Regierungsanhänger in Brasilien fordern Militärintervention
Präsident Bolsonaro wettert seit Tagen gegen Gouverneure, die gegen die Ausbreitung des Coronavirus vorgehen. Fans des Ex-Militärs sehnen einen Staatsstreich herbei - und der Präsident beehrt die radikalen Basis mit einer Stippvisite.
Das Wichtigste in Kürze
- Im Konflikt um den richtigen Umgang mit dem Coronavirus sind in Brasilien zahlreiche Regierungsanhänger auf die Strasse gegangen und haben ein Eingreifen der Streitkräfte gefordert.
Die Proteste am Sonntag in der Hauptstadt Brasília richteten sich gegen die von mehreren Provinzgouverneuren verhängten Ausgangsbeschränkungen und Ladenschliessungen zur Eindämmung der Pandemie. «Jeder in Brasilien muss verstehen, dass er sich dem Willen des brasilianischen Volkes zu unterwerfen hat», rief der rechtspopulistische Präsident Jair Bolsonaro seinen Anhängern von der Ladefläche eines Geländewagens aus zu.
Die Demonstranten schwenkten vor dem Hauptquartier der Streitkräfte brasilianische Nationalflaggen, auf einem Transparent war zu lesen: «Militärintervention mit Bolsonaro an der Macht». Sie skandierten: «Schliesst den Kongress» und «Schliesst den Obersten Gerichtshof» und forderten die Reaktivierung des Dekrets AI-5, mit dem während der Militärdiktatur (1964-1985) Regimegegner und oppositionelle Abgeordnete unterdrückt wurden.
«Ich bin hier, weil ich an euch glaube», rief Bolsonaro seinen Anhängern zu. «Ihr seid hier, weil ihr an Brasilien glaubt.» Er versicherte den Demonstranten, er werde alles dafür tun, um die Demokratie und die Freiheit zu verteidigen.
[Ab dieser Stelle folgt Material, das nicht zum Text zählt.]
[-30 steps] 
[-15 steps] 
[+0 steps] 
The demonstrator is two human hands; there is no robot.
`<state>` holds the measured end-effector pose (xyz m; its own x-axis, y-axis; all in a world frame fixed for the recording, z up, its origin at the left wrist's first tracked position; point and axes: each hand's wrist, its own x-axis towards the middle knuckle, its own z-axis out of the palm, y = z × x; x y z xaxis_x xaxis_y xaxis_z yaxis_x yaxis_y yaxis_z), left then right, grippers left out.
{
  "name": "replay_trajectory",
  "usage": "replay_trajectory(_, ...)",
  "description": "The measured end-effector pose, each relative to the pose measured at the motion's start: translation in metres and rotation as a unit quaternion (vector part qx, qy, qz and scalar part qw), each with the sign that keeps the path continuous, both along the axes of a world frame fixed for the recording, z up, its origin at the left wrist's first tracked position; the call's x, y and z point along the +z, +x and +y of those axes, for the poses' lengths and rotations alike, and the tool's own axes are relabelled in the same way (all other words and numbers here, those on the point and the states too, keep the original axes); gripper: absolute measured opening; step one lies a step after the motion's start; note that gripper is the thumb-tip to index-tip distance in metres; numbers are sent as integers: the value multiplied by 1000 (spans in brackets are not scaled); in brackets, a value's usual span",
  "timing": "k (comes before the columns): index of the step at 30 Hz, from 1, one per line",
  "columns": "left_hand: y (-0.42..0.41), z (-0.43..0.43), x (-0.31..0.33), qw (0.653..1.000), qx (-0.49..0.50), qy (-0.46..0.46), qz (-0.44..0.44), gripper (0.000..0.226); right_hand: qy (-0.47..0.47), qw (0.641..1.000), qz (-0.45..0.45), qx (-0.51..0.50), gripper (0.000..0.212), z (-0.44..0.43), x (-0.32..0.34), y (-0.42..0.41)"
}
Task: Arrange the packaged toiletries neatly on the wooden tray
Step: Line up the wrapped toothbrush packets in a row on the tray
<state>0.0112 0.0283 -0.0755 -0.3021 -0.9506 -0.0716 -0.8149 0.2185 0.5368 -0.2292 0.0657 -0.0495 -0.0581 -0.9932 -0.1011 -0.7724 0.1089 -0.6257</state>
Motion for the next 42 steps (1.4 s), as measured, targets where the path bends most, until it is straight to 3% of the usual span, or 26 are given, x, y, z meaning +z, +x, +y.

Der Ex-Militär hat das Coronavirus immer wieder als «leichte Grippe» bezeichnet und sich gegen eine Einschränkung des öffentlichen Lebens ausgesprochen. Bolsonaro fürchtet vor allem, dass der Lockdown der brasilianischen Volkswirtschaft schaden könnte.
Die Proteste und der Auftritt des Regierungschefs lösten allerdings auch Kritik aus. «Der Präsident hat den Rubikon überschritten. Das Schicksal der brasilianischen Demokratie steht auf dem Spiel. Es ist an der Zeit, dass sich die Demokraten vereinen und ihre Meinungsverschiedenheiten überwinden im Namen der Freiheit», schrieb der Vorsitzende der Anwaltskammer, Felipe Santa Cruz auf Twitter.
Der Richter am Obersten Gerichtshof, Luís Roberto Barroso, schrieb: «Er ist erschreckend, nach 30 Jahren Demokratie wieder Demonstrationen für die Rückkehr des Militärregimes zu sehen. Die Vereidigung der Demokratie und der Institutionen ist Teil meiner Aufgabe und meine Pflicht.»
Amnesty International warnte ebenfalls vor einem Rückfall zu einem Militärregime. Die Zeit zwischen 1964 und 1985 sei von schweren Menschenrechtsverletzungen gekennzeichnet gewesen, erklärte Jurema Werneck, Direktorin von Amnesty International in Brasilien. «In einer Zeit der globalen Krise, in der alle Brasilianer eine Regierung brauchen, die sich der Covid-19-Krise stellt und den Zugang zu medizinischer Versorgung für alle garantiert, ohne auch nur einen Bürger zurückzulassen, ist das Lobpreisen des Militärregimes und die Forderung nach seiner Rückkehr ein Rückschlag», sagte Werneck.
Wegen Meinungsverschiedenheiten über den richtigen Umgang mit der Coronavirus-Pandemie hatte Bolsonaro zuletzt seinen Gesundheitsminister entlassen. Auch mit den Gouverneuren der wichtigen Bundesstaaten Rio de Janeiro und São Paulo sowie mit Parlamentspräsident Rodrigo Maia geriet er aneinander. Selbst bei den zahlreich im Kabinett vertretenen Militärs wie Vizepräsident General Hamilton Mourão sorgte Bolsonaro mit seinem laxen Ansatz für Entsetzen.
In dem grössten Land Lateinamerikas haben sich bislang 37 437 Menschen nachweislich mit Sars-CoV-2 infiziert, 2388 Patienten sind im Zusammenhang mit der Lungenkrankheit Covid-19 gestorben. In den Ballungsräumen geraten die Kliniken zunehmend an ihre Kapazitätsgrenzen.